Would you please output the data exactly, omitting no line?
# # # # # # #
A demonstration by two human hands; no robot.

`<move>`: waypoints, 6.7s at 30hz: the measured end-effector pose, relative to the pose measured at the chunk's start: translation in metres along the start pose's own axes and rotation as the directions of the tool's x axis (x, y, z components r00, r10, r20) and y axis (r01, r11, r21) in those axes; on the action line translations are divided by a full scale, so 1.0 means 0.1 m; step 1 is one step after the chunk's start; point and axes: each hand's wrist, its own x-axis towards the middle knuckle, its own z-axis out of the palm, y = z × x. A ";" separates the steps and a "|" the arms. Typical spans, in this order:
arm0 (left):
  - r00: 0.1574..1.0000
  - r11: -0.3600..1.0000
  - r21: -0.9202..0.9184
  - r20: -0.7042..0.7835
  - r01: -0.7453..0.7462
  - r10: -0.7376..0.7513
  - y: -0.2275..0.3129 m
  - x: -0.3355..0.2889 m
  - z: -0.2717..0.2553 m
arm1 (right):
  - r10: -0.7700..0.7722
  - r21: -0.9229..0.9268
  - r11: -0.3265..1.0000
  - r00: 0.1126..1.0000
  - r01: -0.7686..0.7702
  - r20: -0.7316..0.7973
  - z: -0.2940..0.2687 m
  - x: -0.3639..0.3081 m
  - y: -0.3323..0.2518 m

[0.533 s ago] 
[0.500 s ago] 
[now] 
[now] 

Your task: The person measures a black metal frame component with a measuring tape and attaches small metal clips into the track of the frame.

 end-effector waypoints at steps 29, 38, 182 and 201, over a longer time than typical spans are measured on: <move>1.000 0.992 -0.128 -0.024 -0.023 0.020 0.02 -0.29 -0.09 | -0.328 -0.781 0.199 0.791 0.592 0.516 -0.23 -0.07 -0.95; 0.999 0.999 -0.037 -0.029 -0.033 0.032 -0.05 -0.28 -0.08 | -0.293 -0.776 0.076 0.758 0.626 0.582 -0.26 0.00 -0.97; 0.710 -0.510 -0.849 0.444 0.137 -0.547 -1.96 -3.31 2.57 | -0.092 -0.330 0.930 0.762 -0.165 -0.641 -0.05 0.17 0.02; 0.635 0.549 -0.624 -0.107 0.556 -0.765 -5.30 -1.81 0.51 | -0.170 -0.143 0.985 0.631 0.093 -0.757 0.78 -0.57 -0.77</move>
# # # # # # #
Exercise answer:
A demonstration by two human hands; no robot.

`<move>`: waypoints, 6.7s at 30hz: the measured end-effector pose, relative to the pose measured at the chunk's start: translation in metres along the start pose's own axes and rotation as the directions of the tool's x axis (x, y, z components r00, r10, r20) and y axis (r01, r11, r21) in those axes; on the action line translations are divided by a full scale, so 1.0 means 0.1 m; step 1 is one step after the chunk's start; point and axes: each hand's wrist, its own x-axis towards the middle knuckle, its own z-axis out of the palm, y = z × x. A ";" separates the steps and a "|" the arms. Typical spans, in this order:
arm0 (left):
  - r00: 0.1574..1.0000
  - r11: -0.3600..1.0000
  - r21: -0.9202..0.9184
  - r20: -0.7042..0.7835
  - r01: -0.7453..0.7462
  - r10: -0.7376..0.7513
  - y: -0.2275..0.3129 m
  - x: -0.3355..0.2889 m
  - z: -0.2717..0.2553 m
arm1 (right):
  - r10: -0.7700..0.7722
  - r21: -0.9229..0.9268
  - r11: -0.3265..1.0000
  - r00: 0.1126..1.0000
  - r01: -0.7686..0.7702
  - r20: -0.7316..0.7973
  - z: -0.2940..0.2687 m
  - x: -0.3639..0.3081 m
  - y: -0.3323..0.2518 m

[0.533 s ago] 
[0.500 s ago] 
[now] 
[now] 

Your task: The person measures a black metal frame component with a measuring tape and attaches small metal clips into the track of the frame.

 end-effector waypoints at steps 29, 38, 182 and 201, over a longer time than typical spans are measured on: <move>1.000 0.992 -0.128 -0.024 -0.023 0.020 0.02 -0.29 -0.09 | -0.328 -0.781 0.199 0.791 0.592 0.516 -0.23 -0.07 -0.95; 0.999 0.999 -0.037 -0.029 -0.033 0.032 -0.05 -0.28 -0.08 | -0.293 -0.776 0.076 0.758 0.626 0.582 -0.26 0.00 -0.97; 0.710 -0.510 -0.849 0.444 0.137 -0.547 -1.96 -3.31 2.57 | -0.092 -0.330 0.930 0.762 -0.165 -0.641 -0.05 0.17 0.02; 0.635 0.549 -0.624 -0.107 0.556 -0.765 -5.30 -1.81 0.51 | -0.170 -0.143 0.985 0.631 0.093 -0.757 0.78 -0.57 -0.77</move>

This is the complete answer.